Maisie’s little coos and smiles.
“Thank you,” Bel says, flopping on the sofa after our seventeenth attempt to get Maisie down for an afternoon nap. “For your help. I know you didn’t sign up for this today. I can do it on my own—”
“Stop.” I put a hand on her leg because I can. I can touch her the way I’ve always wanted to. “I like it. Learning your schedule. I like staying busy. It’s nice having people in my house. The only other time that happens is Sunday supper.”
“You and the fam still do that every week?”
“Yep. How about we put on Men in Tights and have some wine?” I tilt my head toward the kitchen. We went down to my cellar earlier, mostly so I could show it off to Bel, and she picked out a couple bottles of red to bring upstairs.
“I’ll have a sip or two.”
I open the best bottle, a fruity Amarone from Italy, and give us each a scant pour in the enormous crystal wine glasses I like to use for special wines.
Handing her one, Bel smiles. “Cheers. To parenthood. Have you ever been so glad to be childless in your life?”
I touch my glass to hers and smile back. “She’s looking more and more like you these days. Big blue-green eyes. The dimple.”
“The smile is pretty cute.”
“So are the giggles.” I settle on the sofa, intentionally pressing my leg to Bel’s, and sip the wine.

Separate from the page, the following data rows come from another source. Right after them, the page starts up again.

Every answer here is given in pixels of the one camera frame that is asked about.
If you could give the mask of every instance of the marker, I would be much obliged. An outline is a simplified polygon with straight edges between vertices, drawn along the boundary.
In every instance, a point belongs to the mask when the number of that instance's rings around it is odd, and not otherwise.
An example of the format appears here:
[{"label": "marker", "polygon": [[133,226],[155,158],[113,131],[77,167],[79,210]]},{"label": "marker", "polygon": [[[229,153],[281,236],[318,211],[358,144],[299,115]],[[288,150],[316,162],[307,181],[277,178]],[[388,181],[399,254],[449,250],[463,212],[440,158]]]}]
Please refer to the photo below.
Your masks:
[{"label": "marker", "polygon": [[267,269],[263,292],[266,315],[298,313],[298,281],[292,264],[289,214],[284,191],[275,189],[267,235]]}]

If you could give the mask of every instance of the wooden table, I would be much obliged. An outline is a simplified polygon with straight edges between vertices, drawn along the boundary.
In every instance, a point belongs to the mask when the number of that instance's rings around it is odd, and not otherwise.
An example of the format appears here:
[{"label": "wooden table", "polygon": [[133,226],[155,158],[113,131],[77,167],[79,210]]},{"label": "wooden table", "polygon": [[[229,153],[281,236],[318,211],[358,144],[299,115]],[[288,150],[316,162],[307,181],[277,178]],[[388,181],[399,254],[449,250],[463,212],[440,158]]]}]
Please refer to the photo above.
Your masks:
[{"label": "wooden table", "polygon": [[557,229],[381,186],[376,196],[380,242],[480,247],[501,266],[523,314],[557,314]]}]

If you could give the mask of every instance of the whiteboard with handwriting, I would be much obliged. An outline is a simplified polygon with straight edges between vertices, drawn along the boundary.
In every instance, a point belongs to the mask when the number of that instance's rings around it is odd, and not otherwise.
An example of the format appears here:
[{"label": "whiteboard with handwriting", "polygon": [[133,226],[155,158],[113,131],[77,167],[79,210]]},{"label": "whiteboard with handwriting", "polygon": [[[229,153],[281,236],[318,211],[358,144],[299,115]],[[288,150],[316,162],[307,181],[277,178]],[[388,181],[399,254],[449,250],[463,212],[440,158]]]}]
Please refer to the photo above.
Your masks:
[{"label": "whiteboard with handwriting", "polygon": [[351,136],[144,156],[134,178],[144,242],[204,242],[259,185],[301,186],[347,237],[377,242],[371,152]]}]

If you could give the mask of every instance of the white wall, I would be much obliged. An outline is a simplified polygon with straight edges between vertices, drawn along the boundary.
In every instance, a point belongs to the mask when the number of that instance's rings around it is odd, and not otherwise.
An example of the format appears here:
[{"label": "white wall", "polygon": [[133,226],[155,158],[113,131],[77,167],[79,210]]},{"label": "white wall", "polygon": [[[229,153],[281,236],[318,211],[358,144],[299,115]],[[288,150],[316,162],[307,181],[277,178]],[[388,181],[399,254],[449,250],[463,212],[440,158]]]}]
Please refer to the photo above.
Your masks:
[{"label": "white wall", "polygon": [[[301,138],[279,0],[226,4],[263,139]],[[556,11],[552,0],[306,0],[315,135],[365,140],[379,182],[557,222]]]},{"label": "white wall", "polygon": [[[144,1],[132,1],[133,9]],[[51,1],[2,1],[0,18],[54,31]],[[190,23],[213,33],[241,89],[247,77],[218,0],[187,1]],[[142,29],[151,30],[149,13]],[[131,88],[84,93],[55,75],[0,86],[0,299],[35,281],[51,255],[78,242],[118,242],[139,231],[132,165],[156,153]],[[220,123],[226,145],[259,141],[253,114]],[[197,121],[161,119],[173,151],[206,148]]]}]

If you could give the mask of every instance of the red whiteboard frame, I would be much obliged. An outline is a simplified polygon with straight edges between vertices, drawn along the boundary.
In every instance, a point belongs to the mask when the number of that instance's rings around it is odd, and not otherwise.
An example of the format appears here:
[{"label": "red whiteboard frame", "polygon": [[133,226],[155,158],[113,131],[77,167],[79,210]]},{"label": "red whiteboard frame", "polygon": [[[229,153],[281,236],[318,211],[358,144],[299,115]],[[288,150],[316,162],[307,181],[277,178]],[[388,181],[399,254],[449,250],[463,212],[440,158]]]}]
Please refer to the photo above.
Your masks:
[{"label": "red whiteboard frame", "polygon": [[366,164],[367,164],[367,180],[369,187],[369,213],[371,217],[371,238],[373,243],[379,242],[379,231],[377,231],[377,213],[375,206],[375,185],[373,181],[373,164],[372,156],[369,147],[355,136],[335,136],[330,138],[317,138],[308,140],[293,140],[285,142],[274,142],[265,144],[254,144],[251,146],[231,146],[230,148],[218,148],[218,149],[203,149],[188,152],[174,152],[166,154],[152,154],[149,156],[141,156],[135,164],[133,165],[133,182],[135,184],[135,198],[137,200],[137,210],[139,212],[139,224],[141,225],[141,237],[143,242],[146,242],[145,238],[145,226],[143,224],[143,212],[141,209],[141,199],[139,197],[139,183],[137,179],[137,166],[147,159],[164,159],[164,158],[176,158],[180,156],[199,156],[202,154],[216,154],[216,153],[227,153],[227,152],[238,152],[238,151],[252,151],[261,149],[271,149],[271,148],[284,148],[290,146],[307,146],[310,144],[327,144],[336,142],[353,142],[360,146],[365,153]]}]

It’s good. Very good. Flavorful and juicy. Bel must agree, because her eyes roll to the back of her head as she sips.
“You and the fucking wine. I’m ruined for life. I can never go back to my cheap grocery store shit after this.”
The offer to send her home with a few cases of the good stuff is on the tip of my tongue. But that’s an unwelcome reminder she’s eventually going to leave.
I don’t want to think about that. So I don’t.
Instead, I invite her to Sunday supper tomorrow.
I’ve already shown Bel everything. The farmhouse. The way I touch her. The reasons I shouldn’t. What’s one more thing? Letting her leave is going to kill me, whether I invite her to Sunday supper or not. And I want to see her with my family.
I want my family to meet Maisie, too.
One perfect night, when our worlds and our families overlap. One night when I can pretend they’re all my family, the one I was born to and the one I created.
Bel's smile is a little shy. “I’d love to.”
“You can’t judge me for the things my siblings say. Or do. That’s my only condition.”
“Beau, I’ve been judging your siblings for the things they say for over fifteen years now, and I’ve stuck around. You have nothing to worry about.”
We talk and we flirt, and she even lets me finger her, teenager-in-a-back seat style, at the tail end of Maisie’s nap. We sing along to Aladdin (the animated version, we both agree the live-action one is garbage in comparison) and comment on George Clooney’s perfect salt-and-pepper look in Ocean’s Eleven.
I order dinner from the barn. Grits this time, the best in the South from Rodgers’ Farms on Wadmalaw Island in South Carolina. They’re topped with short ribs done in this pecan-bourbon sauce that is out of this world, with a side of collards and a dessert of homemade vanilla bean ice cream sandwiched between Bel’s favorite chocolate chip cookies.
We eat it on the couch like the sloths we are, Maisie watching us from her makeshift play mat on the floor.
I realize, halfway through my ice cream sandwich, that while I’m not feeling great, I am feeling much, much better than I had been earlier.
Having people around, not just around in the general sense, but around, in the house with me, helps.